**Task brief**
In full and without alteration, copy the listing.

**Data to process**
+ + + + + + +

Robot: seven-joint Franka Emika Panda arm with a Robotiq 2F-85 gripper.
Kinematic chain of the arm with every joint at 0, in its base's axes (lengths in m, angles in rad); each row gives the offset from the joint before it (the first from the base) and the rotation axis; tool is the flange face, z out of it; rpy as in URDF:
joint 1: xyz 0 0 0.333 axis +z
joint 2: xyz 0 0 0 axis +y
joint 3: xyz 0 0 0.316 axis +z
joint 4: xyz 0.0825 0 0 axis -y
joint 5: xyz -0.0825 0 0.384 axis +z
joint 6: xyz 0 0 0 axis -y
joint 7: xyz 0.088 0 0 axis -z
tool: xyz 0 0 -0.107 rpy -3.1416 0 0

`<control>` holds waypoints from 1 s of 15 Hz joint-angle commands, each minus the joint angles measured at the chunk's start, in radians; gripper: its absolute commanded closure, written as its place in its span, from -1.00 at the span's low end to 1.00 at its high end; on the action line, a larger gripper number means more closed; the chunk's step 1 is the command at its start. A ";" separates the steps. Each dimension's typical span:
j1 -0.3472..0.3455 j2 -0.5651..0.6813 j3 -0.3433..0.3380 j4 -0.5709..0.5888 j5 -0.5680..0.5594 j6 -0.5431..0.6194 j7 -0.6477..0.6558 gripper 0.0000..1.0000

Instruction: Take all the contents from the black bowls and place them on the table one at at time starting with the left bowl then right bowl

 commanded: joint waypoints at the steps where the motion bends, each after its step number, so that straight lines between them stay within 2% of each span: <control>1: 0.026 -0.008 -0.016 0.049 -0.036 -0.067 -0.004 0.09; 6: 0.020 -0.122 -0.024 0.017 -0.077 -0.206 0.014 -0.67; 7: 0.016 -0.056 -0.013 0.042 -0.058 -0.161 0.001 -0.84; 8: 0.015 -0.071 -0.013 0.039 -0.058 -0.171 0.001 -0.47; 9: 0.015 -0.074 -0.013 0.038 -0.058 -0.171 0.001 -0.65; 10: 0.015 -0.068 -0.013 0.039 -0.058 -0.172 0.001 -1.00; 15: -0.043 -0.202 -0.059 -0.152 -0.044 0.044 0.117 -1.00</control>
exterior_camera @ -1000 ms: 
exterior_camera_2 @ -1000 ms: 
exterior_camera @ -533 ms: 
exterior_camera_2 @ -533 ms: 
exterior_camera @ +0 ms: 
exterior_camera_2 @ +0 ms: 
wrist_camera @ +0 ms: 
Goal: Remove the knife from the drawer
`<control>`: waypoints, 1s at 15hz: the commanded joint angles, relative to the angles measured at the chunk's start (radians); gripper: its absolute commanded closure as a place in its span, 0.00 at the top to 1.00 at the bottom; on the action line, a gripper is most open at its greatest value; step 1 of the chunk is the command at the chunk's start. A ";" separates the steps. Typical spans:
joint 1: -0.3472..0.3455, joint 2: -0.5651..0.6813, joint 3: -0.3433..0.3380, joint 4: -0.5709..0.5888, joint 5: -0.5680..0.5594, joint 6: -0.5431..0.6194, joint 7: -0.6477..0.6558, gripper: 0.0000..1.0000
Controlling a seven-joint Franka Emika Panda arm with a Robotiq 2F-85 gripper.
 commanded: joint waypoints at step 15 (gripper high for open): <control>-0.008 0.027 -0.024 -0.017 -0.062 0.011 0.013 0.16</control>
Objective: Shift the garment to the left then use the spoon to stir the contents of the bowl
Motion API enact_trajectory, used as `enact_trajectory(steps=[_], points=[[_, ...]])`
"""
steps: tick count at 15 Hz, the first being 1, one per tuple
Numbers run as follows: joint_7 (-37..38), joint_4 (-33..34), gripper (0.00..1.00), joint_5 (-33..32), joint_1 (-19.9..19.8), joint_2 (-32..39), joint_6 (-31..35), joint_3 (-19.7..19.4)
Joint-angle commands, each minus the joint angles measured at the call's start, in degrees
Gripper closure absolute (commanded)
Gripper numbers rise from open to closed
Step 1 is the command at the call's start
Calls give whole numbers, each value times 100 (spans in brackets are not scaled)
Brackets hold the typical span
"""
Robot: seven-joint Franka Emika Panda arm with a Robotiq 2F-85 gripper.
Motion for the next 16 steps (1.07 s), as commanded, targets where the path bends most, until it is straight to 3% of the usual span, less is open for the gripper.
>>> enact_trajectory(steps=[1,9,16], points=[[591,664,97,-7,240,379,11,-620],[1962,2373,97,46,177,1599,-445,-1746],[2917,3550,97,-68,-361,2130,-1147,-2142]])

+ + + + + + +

**Solution for this exercise**
Robot: seven-joint Franka Emika Panda arm with a Robotiq 2F-85 gripper.
Kinematic chain of the arm with every joint at 0, in its base's axes (lengths in m, angles in rad); each row gives the offset from the joint before it (the first from the base) and the rotation axis; tool is the flange face, z out of it; rpy as in URDF:
joint 1: xyz 0 0 0.333 axis +z
joint 2: xyz 0 0 0 axis +y
joint 3: xyz 0 0 0.316 axis +z
joint 4: xyz 0.0825 0 0 axis -y
joint 5: xyz -0.0825 0 0.384 axis +z
joint 6: xyz 0 0 0 axis -y
joint 7: xyz 0.088 0 0 axis -z
tool: xyz 0 0 -0.107 rpy -3.1416 0 0

`<control>` holds waypoints from 1 s of 15 Hz joint-angle commands, each minus the joint angles measured at the chunk's start, in radians; gripper: its absolute commanded closure, written as its place in its span, from -1.00 at the span's low end to 1.00 at its high end; on the action line, a larger gripper number means more closed; the chunk's step 1 is the command at its start. A ";" separates the steps. Each dimension's typical span:
j1 -0.3472..0.3455 j2 -0.5651..0.6813 j3 -0.3433..0.3380 j4 -0.5709..0.5888 j5 -0.5680..0.5594 j6 -0.5431..0.6194 j7 -0.6477..0.6558 gripper 0.0000..1.0000

Instruction: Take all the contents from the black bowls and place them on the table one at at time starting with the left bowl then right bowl

 commanded: joint waypoints at the steps where the motion bends, each after its step number, so that straight lines between them stay within 2% of each span: <control>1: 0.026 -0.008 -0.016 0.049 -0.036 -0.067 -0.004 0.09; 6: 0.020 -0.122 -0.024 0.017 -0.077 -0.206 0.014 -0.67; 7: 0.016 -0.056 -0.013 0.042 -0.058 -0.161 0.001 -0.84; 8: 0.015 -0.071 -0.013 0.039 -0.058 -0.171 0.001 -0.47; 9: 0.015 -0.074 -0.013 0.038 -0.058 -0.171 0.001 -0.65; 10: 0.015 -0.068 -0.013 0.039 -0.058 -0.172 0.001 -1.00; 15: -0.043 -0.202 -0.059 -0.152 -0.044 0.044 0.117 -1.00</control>
exterior_camera @ -1000 ms: 
exterior_camera_2 @ -1000 ms: 
exterior_camera @ -533 ms: 
exterior_camera_2 @ -533 ms: 
exterior_camera @ +0 ms: 
exterior_camera_2 @ +0 ms: 
wrist_camera @ +0 ms: 
Goal: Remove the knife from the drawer
`<control>`: waypoints, 1s at 15hz: the commanded joint angles, relative to the angles measured at the chunk's start (radians); gripper: its absolute commanded closure as a place in its span, 0.00 at the top to 1.00 at the bottom; on the action line, a gripper is most open at its greatest value; step 1 of the chunk is the command at the chunk's start. A ";" separates the steps. Typical spans:
joint 1: -0.3472..0.3455, joint 2: -0.5651..0.6813, joint 3: -0.3433..0.3380, joint 4: -0.5709..0.5888, joint 5: -0.5680..0.5594, joint 6: -0.5431..0.6194, joint 7: -0.6477..0.6558, gripper: 0.0000..1.0000
Controlling a seven-joint Franka Emika Panda arm with a Robotiq 2F-85 gripper.
 commanded: joint waypoints at step 15 (gripper high for open): <control>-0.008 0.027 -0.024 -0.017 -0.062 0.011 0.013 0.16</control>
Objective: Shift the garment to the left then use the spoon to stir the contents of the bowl
Motion API enact_trajectory, used as `enact_trajectory(steps=[_], points=[[_, ...]])`
"""
steps: tick count at 15 Hz, the first being 1, one per tuple
Numbers run as follows: joint_7 (-37..38), joint_4 (-33..34), gripper (0.00..1.00), joint_5 (-33..32), joint_1 (-19.9..19.8), joint_2 (-32..39), joint_6 (-31..35), joint_3 (-19.7..19.4)
Joint-angle commands, each minus the joint angles measured at the call's start, in degrees
Gripper closure absolute (commanded)
Gripper numbers rise from open to closed
Step 1 is the command at the call's start
Calls give whole numbers, each value times 100 (spans in brackets are not scaled)
Brackets hold the typical span
"""
Robot: seven-joint Franka Emika Panda arm with a Robotiq 2F-85 gripper.
Motion for the next 16 steps (1.07 s), as commanded, targets where the path bends most, until it is straight to 3% of the usual span, less is open for the gripper.
>>> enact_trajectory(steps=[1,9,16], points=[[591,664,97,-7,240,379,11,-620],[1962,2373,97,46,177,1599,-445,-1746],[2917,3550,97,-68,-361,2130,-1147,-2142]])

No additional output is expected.